TASK REQUIREMENTS |
The answer must consist of every line in the data that contains "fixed".

RECORDS FOR THIS TASK section start

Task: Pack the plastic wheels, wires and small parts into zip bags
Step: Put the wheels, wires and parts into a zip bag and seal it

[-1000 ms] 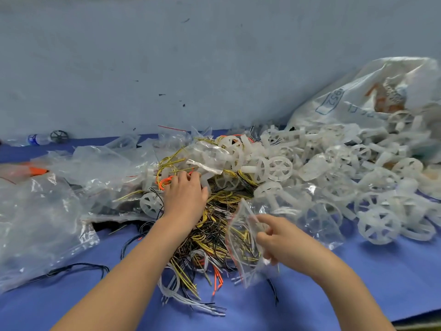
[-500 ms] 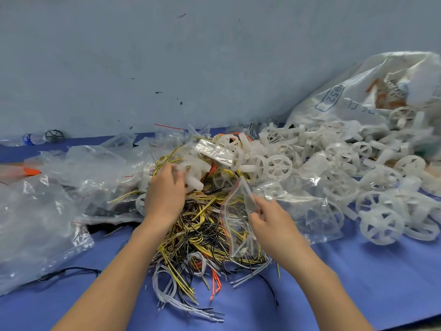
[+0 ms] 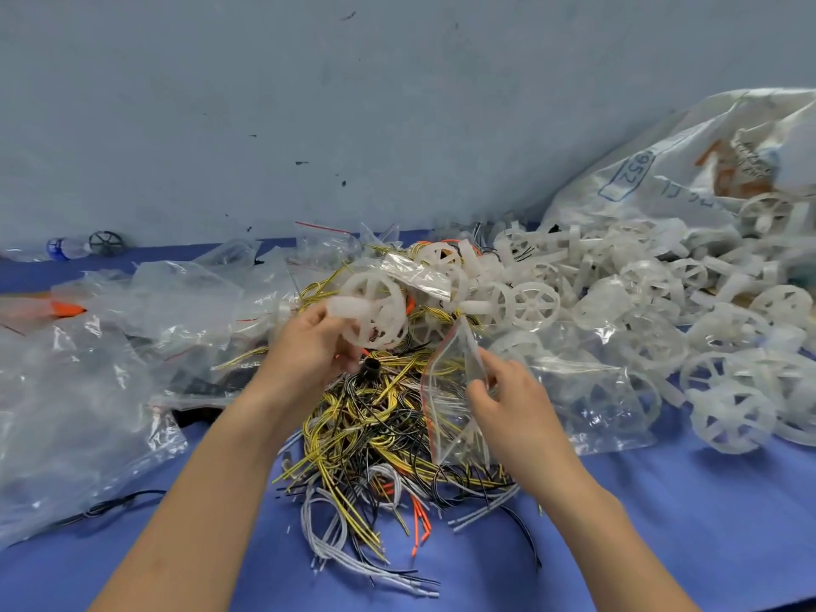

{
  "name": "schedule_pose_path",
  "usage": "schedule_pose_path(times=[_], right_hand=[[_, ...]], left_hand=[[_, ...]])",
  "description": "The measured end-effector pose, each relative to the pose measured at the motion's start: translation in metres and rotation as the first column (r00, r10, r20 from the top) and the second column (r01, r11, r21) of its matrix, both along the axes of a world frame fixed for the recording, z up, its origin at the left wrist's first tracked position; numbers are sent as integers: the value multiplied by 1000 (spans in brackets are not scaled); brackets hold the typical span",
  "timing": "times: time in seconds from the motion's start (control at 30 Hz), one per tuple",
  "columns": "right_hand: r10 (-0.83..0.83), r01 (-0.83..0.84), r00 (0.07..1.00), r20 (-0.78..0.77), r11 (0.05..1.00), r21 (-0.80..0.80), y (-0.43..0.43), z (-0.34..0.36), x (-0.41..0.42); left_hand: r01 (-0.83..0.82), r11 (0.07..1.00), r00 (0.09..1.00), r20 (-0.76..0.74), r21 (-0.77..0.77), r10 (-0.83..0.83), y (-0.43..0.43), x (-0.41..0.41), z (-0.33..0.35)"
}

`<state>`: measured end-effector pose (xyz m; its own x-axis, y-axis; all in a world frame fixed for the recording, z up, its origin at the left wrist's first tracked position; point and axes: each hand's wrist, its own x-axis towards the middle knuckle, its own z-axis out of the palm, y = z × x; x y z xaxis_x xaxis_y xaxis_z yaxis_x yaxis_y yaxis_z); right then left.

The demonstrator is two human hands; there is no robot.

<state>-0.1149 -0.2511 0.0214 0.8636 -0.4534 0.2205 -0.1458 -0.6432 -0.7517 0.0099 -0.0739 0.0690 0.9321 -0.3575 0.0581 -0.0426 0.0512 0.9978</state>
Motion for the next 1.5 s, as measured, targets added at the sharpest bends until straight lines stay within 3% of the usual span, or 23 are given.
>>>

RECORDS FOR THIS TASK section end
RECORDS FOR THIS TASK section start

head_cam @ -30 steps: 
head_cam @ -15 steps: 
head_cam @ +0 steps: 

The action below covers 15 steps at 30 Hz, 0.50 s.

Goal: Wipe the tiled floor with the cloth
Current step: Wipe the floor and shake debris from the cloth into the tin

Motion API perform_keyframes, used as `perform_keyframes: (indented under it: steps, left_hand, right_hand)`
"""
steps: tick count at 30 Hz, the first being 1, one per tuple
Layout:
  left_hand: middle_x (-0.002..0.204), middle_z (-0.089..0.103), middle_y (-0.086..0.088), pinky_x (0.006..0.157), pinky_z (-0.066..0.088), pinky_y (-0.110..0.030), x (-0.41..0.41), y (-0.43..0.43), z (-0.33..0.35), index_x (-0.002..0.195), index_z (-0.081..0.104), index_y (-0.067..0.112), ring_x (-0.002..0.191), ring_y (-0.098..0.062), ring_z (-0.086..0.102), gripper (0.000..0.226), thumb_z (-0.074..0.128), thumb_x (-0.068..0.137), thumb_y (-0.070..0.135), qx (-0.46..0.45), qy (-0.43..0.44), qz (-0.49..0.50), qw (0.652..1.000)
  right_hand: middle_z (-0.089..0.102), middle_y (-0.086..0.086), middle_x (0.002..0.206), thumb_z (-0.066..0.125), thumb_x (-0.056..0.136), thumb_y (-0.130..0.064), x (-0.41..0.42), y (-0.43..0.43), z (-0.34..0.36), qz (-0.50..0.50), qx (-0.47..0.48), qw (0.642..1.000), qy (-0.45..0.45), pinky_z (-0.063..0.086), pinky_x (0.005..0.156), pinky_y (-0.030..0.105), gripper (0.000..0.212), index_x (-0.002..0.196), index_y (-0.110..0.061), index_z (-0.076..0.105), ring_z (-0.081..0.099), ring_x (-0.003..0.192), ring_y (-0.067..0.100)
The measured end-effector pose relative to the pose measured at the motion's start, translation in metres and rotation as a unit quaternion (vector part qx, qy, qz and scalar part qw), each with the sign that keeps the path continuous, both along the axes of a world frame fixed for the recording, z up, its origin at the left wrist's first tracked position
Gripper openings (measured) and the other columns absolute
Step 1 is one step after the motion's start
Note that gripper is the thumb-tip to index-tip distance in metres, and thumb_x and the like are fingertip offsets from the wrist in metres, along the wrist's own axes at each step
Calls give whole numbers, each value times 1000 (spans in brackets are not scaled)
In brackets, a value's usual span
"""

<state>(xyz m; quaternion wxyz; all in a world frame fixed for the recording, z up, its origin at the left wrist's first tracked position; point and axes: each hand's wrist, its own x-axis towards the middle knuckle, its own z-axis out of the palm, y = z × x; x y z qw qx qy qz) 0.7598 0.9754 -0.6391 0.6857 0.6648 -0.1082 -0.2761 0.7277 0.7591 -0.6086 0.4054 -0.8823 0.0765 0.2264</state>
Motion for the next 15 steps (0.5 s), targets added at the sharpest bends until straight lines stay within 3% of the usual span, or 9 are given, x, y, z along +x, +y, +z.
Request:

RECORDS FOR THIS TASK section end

ANSWER BOX |
  "description": "The measured end-effector pose, each relative to the pose measured at the motion's start: translation in metres and rotation as the first column (r00, r10, r20 from the top) and the second column (r01, r11, r21) of its matrix, both along the axes of a world frame fixed for the recording, z up, its origin at the left wrist's first tracked position; numbers are sent as integers: the value multiplied by 1000 (spans in brackets are not scaled); brackets hold the typical span",
`<state>`: measured end-effector pose (xyz m; its own x-axis, y-axis; all in a world frame fixed for the recording, z up, its origin at the left wrist's first tracked position; point and axes: each hand's wrist, its own x-axis towards the middle knuckle, its own z-axis out of the palm, y = z × x; x y z xaxis_x xaxis_y xaxis_z yaxis_x yaxis_y yaxis_z); right then left.
The measured end-effector pose relative to the pose measured at the motion's start, translation in metres and rotation as a unit quaternion (vector part qx, qy, qz and scalar part qw), each with the sign that keeps the path continuous, both along the axes of a world frame fixed for the recording, z up, its origin at the left wrist's first tracked position
<state>(xyz m; quaternion wxyz; all in a world frame fixed for the recording, z up, its origin at the left wrist's first tracked position; point and axes: each hand's wrist, its own x-axis towards the middle knuckle, its own z-axis out of the palm, y = z × x; x y z qw qx qy qz) 0.7598 0.9754 -0.6391 0.6857 0.6648 -0.1082 -0.2761 0.7277 0.7591 -0.6086 0.4054 -0.8823 0.0765 0.2264</state>

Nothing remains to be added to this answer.